WHAT THE EXERCISE ASKS |
Using the data below, return the stretch from the line that contains "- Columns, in" through the line that contains "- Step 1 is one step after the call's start", both included, exactly as it stands and nothing beyond it.

DATA EXCERPTS |
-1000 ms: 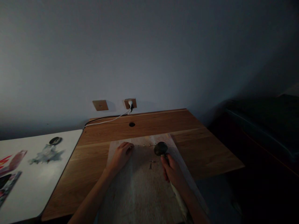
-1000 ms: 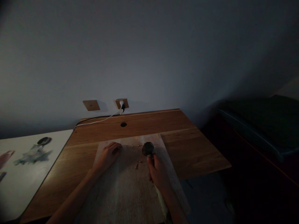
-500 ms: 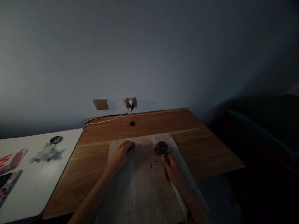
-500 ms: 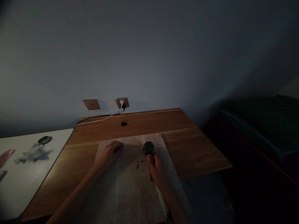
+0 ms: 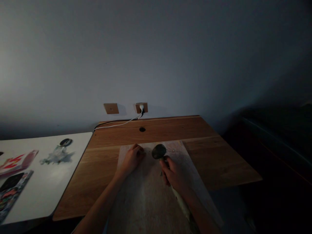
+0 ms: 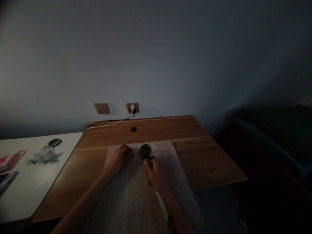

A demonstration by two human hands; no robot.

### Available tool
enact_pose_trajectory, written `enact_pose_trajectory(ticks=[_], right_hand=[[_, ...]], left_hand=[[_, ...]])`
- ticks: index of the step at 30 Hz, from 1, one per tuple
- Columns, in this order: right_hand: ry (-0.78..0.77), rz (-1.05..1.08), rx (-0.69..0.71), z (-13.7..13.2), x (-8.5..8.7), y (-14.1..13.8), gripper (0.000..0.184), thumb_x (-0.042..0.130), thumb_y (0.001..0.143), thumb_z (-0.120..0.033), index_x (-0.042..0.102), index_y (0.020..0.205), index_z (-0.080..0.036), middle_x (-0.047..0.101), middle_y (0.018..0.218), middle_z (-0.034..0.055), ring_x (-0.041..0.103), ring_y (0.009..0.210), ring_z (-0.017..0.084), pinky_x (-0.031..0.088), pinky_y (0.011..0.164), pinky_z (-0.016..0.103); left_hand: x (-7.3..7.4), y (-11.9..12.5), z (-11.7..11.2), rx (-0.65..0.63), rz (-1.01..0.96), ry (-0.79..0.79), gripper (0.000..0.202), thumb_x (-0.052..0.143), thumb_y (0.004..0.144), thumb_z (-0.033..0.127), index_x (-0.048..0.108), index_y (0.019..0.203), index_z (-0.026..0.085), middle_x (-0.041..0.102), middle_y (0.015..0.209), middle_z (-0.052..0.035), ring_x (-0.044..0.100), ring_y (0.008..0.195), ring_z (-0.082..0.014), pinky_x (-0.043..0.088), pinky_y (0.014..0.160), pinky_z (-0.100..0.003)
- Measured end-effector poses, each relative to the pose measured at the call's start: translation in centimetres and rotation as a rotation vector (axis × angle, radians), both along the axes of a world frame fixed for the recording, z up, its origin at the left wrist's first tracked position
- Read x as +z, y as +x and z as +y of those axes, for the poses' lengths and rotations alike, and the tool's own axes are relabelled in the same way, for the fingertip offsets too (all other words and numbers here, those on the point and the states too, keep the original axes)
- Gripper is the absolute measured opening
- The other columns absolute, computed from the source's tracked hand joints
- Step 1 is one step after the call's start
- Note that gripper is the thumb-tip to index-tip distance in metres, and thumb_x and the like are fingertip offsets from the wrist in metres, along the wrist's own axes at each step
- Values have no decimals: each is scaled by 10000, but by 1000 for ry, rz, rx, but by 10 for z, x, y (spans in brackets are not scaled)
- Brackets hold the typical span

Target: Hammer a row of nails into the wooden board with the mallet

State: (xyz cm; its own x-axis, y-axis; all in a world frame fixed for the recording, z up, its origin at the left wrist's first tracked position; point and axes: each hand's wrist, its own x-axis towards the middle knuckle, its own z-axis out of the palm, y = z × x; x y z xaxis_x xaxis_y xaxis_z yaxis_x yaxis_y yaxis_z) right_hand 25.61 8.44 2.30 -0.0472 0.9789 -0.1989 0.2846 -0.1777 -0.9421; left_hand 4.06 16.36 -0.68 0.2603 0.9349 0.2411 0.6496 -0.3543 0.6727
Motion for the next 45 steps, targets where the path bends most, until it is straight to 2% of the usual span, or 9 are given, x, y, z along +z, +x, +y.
enact_pose_trajectory(ticks=[4, 8, 13, 18, 25, 31, 37, 41, 45], right_hand=[[48, -25, 77, 15, 10, -19, 291, 416, 981, -501, 515, 947, -229, 457, 530, -111, 448, 312, 85, 321, 314, 187], [33, -93, 115, 24, 10, -31, 224, 409, 999, -416, 506, 956, -219, 461, 519, -109, 452, 308, 90, 318, 317, 180], [41, -219, 138, 24, 12, -37, 201, 399, 1028, -342, 532, 990, -197, 496, 518, -90, 448, 316, 85, 332, 365, 186], [41, -310, 145, 21, 18, -39, 185, 402, 1038, -291, 549, 1032, -179, 483, 497, -85, 488, 340, 102, 332, 393, 196], [51, -318, 157, 20, 24, -39, 178, 413, 1034, -292, 553, 1011, -184, 485, 495, -90, 477, 332, 96, 345, 410, 196], [59, -293, 160, 20, 19, -38, 205, 409, 1033, -302, 565, 1073, -175, 497, 502, -94, 475, 332, 89, 354, 416, 190], [68, -282, 135, 21, 14, -38, 246, 409, 1035, -339, 570, 1109, -168, 515, 519, -84, 497, 348, 95, 366, 417, 193], [58, -289, 160, 21, 14, -38, 227, 407, 1028, -331, 565, 1052, -171, 491, 494, -88, 500, 341, 101, 352, 386, 181], [68, -250, 138, 21, 16, -39, 219, 403, 1029, -337, 554, 1056, -180, 500, 521, -83, 524, 353, 105, 354, 359, 172]], left_hand=[[0, -1, 0, -55, -18, 31, 130, 598, 838, 91, 692, 872, 175, 665, 949, -57, 651, 856, -179, 518, 786, -290], [-4, -3, 2, -74, -28, 36, 195, 590, 782, 17, 703, 849, 162, 668, 920, -54, 647, 832, -175, 506, 761, -276], [-9, -2, 4, -33, -51, 41, 233, 612, 753, -20, 698, 873, 161, 664, 934, -50, 647, 841, -173, 499, 753, -261], [-7, -2, 5, -67, -77, 2, 243, 573, 762, -31, 698, 841, 161, 658, 919, -46, 650, 828, -168, 489, 729, -251], [-6, -3, 4, -72, -42, -5, 219, 595, 772, 6, 709, 865, 167, 659, 926, -47, 646, 828, -169, 490, 733, -258], [-7, -2, 5, -13, -4, -19, 184, 616, 776, 11, 693, 830, 169, 665, 905, -42, 642, 807, -163, 487, 723, -257], [-5, -2, 4, -48, -36, -36, 196, 593, 804, 25, 708, 860, 174, 663, 922, -44, 646, 827, -166, 489, 736, -250], [-6, -2, 3, -70, -59, -13, 223, 582, 789, 8, 705, 876, 172, 663, 946, -50, 649, 858, -173, 489, 761, -255], [-6, -3, 4, -63, -51, -8, 215, 568, 782, -11, 685, 843, 159, 648, 898, -45, 637, 808, -163, 471, 712, -242]])
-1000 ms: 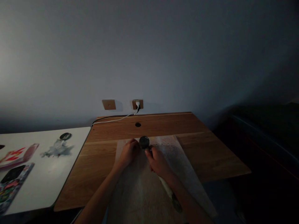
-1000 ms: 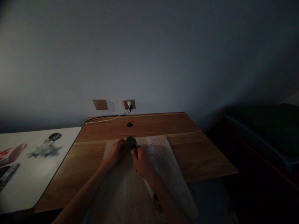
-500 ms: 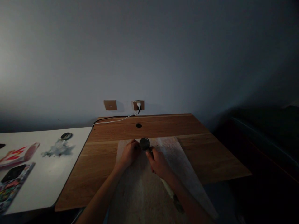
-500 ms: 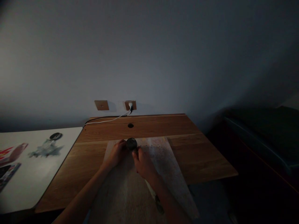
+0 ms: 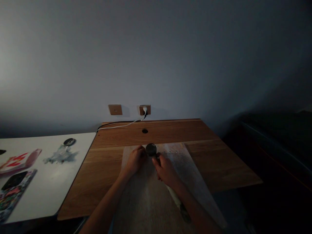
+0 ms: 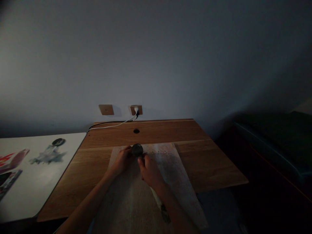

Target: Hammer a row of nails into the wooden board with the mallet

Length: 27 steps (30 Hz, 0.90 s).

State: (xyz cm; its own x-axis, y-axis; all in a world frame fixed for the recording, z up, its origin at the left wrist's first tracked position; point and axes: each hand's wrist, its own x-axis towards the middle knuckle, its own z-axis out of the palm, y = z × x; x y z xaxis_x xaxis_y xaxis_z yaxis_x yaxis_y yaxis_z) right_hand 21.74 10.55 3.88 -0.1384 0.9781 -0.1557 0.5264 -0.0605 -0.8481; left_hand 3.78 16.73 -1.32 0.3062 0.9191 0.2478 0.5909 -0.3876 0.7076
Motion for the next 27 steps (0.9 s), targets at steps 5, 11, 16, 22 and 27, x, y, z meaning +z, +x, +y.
enact_pose_trajectory(ticks=[5, 11, 16, 22, 27], right_hand=[[-51, -13, 14, 0, 2, -1, 191, 414, 1026, -306, 550, 1050, -174, 492, 527, -86, 514, 346, 103, 355, 352, 173], [-35, -20, 23, 0, -1, 2, 224, 418, 1022, -336, 571, 1055, -176, 497, 499, -88, 491, 342, 100, 353, 381, 183], [-37, 21, -81, -11, -12, 30, 270, 408, 985, -423, 551, 1018, -196, 474, 508, -101, 496, 343, 104, 342, 355, 184], [-69, 29, -174, -36, -27, 76, 394, 372, 953, -545, 542, 1043, -202, 431, 452, -108, 455, 332, 132, 328, 346, 213], [-41, -62, -234, -41, -31, 86, 415, 333, 972, -533, 580, 1010, -201, 541, 542, -31, 591, 478, 195, 411, 455, 280]], left_hand=[[2, 0, 0, -4, 12, -6, 227, 575, 762, -25, 683, 835, 161, 663, 926, -48, 647, 833, -166, 485, 746, -249], [5, 1, -2, 6, 23, -7, 215, 588, 761, -4, 688, 843, 168, 675, 971, -63, 663, 869, -185, 515, 782, -278], [6, 1, -5, 64, 54, 61, 176, 613, 815, 88, 673, 949, 184, 642, 1016, -58, 660, 886, -187, 536, 805, -297], [17, 17, -28, -182, 282, 304, 147, 606, 870, 135, 665, 994, 187, 634, 1039, -73, 631, 930, -202, 528, 834, -322], [31, 45, -49, -528, 537, 520, 167, 563, 967, 166, 642, 1113, 187, 687, 1077, -69, 628, 999, -220, 504, 865, -348]])
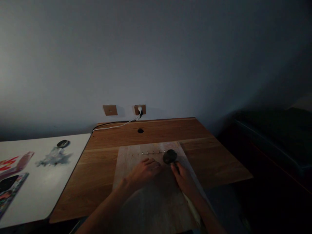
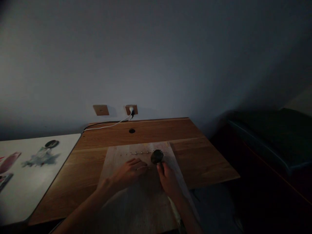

RESULT FOR THIS TASK |
- Columns, in this order: right_hand: ry (-0.78..0.77), rz (-1.05..1.08), rx (-0.69..0.71), z (-13.7..13.2), x (-8.5..8.7), y (-14.1..13.8), gripper (0.000..0.184), thumb_x (-0.042..0.130), thumb_y (0.001..0.143), thumb_z (-0.120..0.033), index_x (-0.042..0.102), index_y (0.020..0.205), index_z (-0.080..0.036), middle_x (-0.047..0.101), middle_y (0.018..0.218), middle_z (-0.034..0.055), ring_x (-0.041..0.103), ring_y (0.009..0.210), ring_z (-0.017..0.084), pinky_x (-0.031..0.088), pinky_y (0.011..0.164), pinky_z (-0.016..0.103); left_hand: x (-7.3..7.4), y (-11.9..12.5), z (-11.7..11.2), rx (-0.65..0.63), rz (-1.01..0.96), ry (-0.79..0.79), gripper (0.000..0.202), thumb_x (-0.052..0.143), thumb_y (0.004..0.144), thumb_z (-0.033..0.127), index_x (-0.048..0.108), index_y (0.019..0.203), index_z (-0.026..0.085), middle_x (-0.041..0.102), middle_y (0.015..0.209), middle_z (-0.052..0.035), ring_x (-0.044..0.100), ring_y (0.008..0.195), ring_z (-0.082..0.014), pinky_x (-0.043..0.088), pinky_y (0.014..0.160), pinky_z (-0.100..0.003)
- Measured end-effector poses, each relative to the pose measured at the call's start: translation in centimetres and rotation as a rotation vector (axis × angle, radians), both along the axes of a world frame fixed for the recording, z up, its origin at the left wrist's first tracked position
- Read x as +z, y as +x and z as +y of those axes, for the poses' lengths and rotations alike, and the tool's own axes are relabelled in the same way, for the fingertip offsets too (all other words and numbers here, those on the point and the states too, keep the original axes)
- Gripper is the absolute measured opening
- The other columns absolute, computed from the source's tracked hand joints
- Step 1 is one step after the call's start

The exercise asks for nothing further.